Maybe, he thought, Gerry hadn’t been as charmed by Grant as he appeared. Maybe there’d been disagreements. Maybe Grant didn’t think he could rely on Gerry to murders hundreds of thousands of people in order to spur a coup d’etat. That might explain why Gerry had been taken out, but not why he’d been slotted in. Unless they didn’t have that much control. They could eliminate Gerry, but there hadn’t been time, perhaps, to do anything else. Maybe they’d just done the math: Gerry wouldn’t give in, wouldn’t break. Maybe – maybe – Renicks would.
He told himself that maybe he would never know why. And that he had bigger immediate problems.
Blood was staining his shirt from the dozens of shallow cuts he’d inflicted on himself. He came to a junction. Ducts branching off to the left and right. He chose the left randomly. Simply because it seemed to lead away from the studio. Away from Darmity. Behind him, he heard a hollow booming noise. Realized he was leaving a perfect trail behind. Like a snail. Oozing blood with every increment.
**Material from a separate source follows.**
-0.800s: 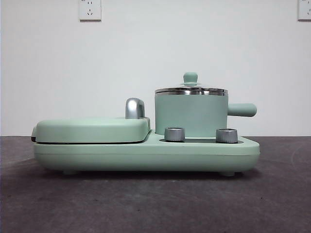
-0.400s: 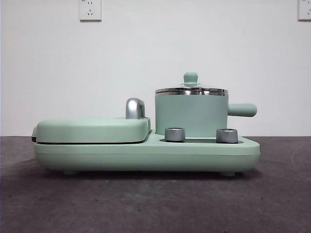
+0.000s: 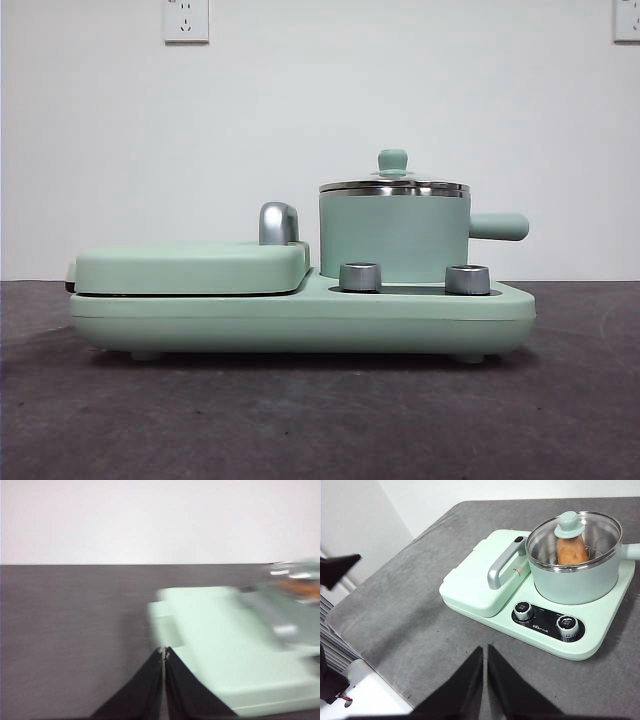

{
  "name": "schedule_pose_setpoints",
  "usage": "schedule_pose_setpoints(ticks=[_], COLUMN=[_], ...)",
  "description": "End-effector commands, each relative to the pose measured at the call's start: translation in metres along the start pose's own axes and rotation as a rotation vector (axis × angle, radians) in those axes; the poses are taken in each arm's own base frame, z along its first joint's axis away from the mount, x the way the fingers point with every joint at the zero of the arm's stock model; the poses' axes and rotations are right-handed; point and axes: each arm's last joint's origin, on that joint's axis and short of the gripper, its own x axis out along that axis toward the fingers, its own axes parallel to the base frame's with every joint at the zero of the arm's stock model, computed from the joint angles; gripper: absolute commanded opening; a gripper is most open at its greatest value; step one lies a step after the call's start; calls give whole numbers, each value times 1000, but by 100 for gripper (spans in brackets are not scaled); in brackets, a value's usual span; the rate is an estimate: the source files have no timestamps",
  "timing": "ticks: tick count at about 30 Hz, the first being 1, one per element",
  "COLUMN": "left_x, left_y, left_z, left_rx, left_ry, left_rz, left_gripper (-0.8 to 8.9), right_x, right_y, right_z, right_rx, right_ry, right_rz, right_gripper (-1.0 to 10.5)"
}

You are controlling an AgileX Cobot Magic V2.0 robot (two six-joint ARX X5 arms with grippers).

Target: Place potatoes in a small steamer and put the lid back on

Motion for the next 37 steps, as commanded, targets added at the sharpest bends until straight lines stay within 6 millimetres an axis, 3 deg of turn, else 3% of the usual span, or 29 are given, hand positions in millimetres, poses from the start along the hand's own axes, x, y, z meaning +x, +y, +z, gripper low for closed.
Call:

He tried to increase his pace. Tried to estimate his lead. When he came to the next junction, with a duct branching off to the right, he pushed past it for several seconds, moving as quickly as he could manage. Straining his ears. He pushed back at panic, forcing himself to continue forward until he’d counted to a hundred. Then he reversed direction and struggled back to the junction. Waiting for the shout, the slap of a hand on his ankle. The sudden pinpricks of light as someone shot upwards into the duct. When he’d backed up enough to make the turn to the right, he paused a moment to inspect his false trail. It wasn’t long, but in the dim light he thought it would fool anyone following him. Long enough, anyway.
He pushed thoughts out of his head. Pushed with his toes, pulled with his fingers. Breathed. Pushed his bag. Pushed with his toes, pulled with his fingers. Breathed.
Grates began appearing at regular intervals on the bottom of the ducts. He could see through the slats into the rooms below. All empty.
The available light began to increase. He could make out a widening in the ductwork up ahead, which resolved into a large exchange, three feet wide and tall enough to sit up in. Up above, behind a heavy-looking mesh was a large fan spinning in lazy circles. He pushed himself up against the side, pulling his legs up against his chest, and pulled the Kimber out. Checked that the safety was off. He hadn’t fired the gun in two years. Had never fired it anywhere but a range.
He waited. Tried to breathe shallowly. Ignored the burning scrapes oozing blood.
Nothing happened. There was no noise behind him. No sign of pursuit.
He set the gun down next to him and rubbed his hands over his face, scrubbing. Checked himself visually. His clothes were stained with blood, but it was all superficial wounds. He was filthy and sizzling with low-level pain, but he wasn’t badly hurt. He wasn’t in the hands of someone prepared to put thousands, maybe millions of people at risk for his own purposes.
He swallowed and sat forward. Opened his bag. He had to help Begley. He had to go back.